An image of this size and detail could be printed in a quality and detail level comparable to a photograph at a size of about 11×6 meter. But to look detailed and accurate even at this scale the scene content, in this case the earth surface representation, has to be sufficiently detailed. This generates a very special demand on the rendering system to handle complex scenes and techniques that work very efficiently to handle the low detail geometry in 3D computer games or computer generated movie sequences do not scale sufficiently well to be used for this purpose.
|Zoom into the Monument valley to illustrate the detail level required for a 5 Gigapixel Image.|
The approach used to generate the Views of the Earth that is described elsewhere is capable of handling this task. The downside of this is that with raytracing the time required for rendering the image is always directly proportional to the number of pixels. And 5 gigapixel is quite a lot.
Of course the amount of geometry and surface color data is so large that it would not fit into memory of common today's computer systems as a whole. The source data used for generating the image in compressed form is about 20-30 GB in size - during processing this turns into about 100 GB. I therefore divided the image into tiles and renderd each of them with only the data of this region. The full resolution data area has to be sufficiently larger than the tile so non-local effects like shadows and reflections do not generate discontinuities across the tile boundaries. If this is taken into account the resulting tiles can be assembled without visible seams afterwards.
The tile size was chosen so the data sets for each of the tiles would fit into the computer memory (commonly about 1.5 to 2 GB). The rendering time for a tile is about 15-30 hours. That sounds quite a lot but remember each tile is 9600×5400 pixel large - a screen size render would usually be finished in less than an hour.
In total the technique is quite comparable to the stitching of photographs. But in contrast to that there is no need to blend the individual tiles because there are no differences between them due to lighting changes, vignetting, moving objects and geometric inaccuracies. The data processing parameters and the scene lighting and settings have to be the same in all tiles of course.
The data sources
The area shown in the image was chosen with respect to the available data sources. The countries covered by the view: Mexico, the U.S.A and Canada all provide high resolution elevation data for a precise representation of the earth surface geometry without limiting license restrictions. For the reasons why similar data is not available elsewhere, especially in Europe see my essay on data availability. The mentioned data sources offer elevation data of at least 1 arc second resolution for the whole area of the image. That is equivalent to at least 30 meter spatial resolution.
For the surface coloring I use Landsat images that are freely available as well from the Global Land Cover Facility. These images are processed to compensate atmosphere influence and shading. Still the resulting coloring differs quite a lot from the lower resolution Blue Marble datasets that are used for the low resolution renders.
The data processing
Processing of the data essentially works the same way as with the other Views of the Earth images. See the credits page for a list of programs involved in data preparation. These and various self written tools and scripts are used to assemble the data for each tile of the render.

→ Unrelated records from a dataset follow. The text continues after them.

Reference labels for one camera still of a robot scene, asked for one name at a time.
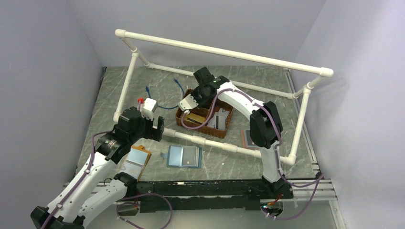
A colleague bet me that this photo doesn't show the blue card holder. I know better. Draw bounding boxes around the blue card holder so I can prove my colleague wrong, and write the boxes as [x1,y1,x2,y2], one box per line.
[160,145,203,168]

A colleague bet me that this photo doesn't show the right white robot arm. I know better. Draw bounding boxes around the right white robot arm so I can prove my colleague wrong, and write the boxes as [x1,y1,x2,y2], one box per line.
[190,67,284,198]

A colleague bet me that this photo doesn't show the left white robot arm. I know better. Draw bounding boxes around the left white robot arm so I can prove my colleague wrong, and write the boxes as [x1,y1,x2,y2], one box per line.
[30,107,164,229]

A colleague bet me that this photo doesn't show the gold cards in basket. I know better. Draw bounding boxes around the gold cards in basket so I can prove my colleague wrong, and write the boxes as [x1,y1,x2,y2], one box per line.
[179,113,206,126]

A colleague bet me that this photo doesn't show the grey cards in basket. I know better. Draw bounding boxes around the grey cards in basket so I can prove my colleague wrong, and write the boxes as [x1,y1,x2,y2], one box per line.
[207,108,230,130]

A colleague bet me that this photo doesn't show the brown wicker divided basket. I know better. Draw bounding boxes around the brown wicker divided basket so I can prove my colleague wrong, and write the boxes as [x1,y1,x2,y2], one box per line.
[175,89,234,139]

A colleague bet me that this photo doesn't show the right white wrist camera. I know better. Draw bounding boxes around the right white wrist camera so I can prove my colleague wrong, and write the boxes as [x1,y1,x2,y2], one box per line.
[178,94,198,115]

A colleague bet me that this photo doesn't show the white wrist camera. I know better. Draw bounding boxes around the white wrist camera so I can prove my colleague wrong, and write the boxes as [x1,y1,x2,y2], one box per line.
[178,94,198,115]
[138,98,158,120]

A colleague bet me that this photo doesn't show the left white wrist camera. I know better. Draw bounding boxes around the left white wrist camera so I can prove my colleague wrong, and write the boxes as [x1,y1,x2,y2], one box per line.
[138,98,158,120]

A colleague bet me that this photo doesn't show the blue ethernet cable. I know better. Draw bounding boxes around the blue ethernet cable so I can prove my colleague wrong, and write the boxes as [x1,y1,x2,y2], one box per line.
[145,78,185,110]

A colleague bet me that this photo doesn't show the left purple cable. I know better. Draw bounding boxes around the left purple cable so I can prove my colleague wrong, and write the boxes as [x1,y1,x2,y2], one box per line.
[40,131,115,229]

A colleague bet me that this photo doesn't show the purple cable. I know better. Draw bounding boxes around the purple cable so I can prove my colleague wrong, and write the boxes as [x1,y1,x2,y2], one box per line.
[40,131,115,229]
[180,88,325,221]

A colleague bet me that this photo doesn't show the white PVC pipe frame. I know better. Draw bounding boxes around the white PVC pipe frame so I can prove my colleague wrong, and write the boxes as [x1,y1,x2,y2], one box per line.
[113,29,334,166]

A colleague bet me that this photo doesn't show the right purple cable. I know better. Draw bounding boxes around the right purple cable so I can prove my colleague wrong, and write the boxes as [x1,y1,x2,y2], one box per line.
[180,88,325,221]

Other large image projects
This is no way the first image of this size produced and as mentioned on top of this page it is not particularly difficult to formally generate such an image. There have been quite a lot of attempts to produce photographs of comparable size by combining several photos or using special cameras. And especially with photographs it should be noted that the nominal resolution does not always have to equal the ability to resolve small details in the photos. Scanning, limited quality of used lenses, sensor noise and reprojection losses can have a significant influence on the quality of the final image.
One of the earliest demonstrations has been the Gigapixel Image of Bryce Canyon by Max Lyons. He uses standard panorama stiching tools to combine more than 100 individual photos.
Another recent project to create large size photographs using special analog cameras and scanning is the Gigapxl Project. They specialize in landscape photographs and have an extensive collection of images.
There are various other mostly experimental attempts to generate large photographs up to 10 Gigapixel.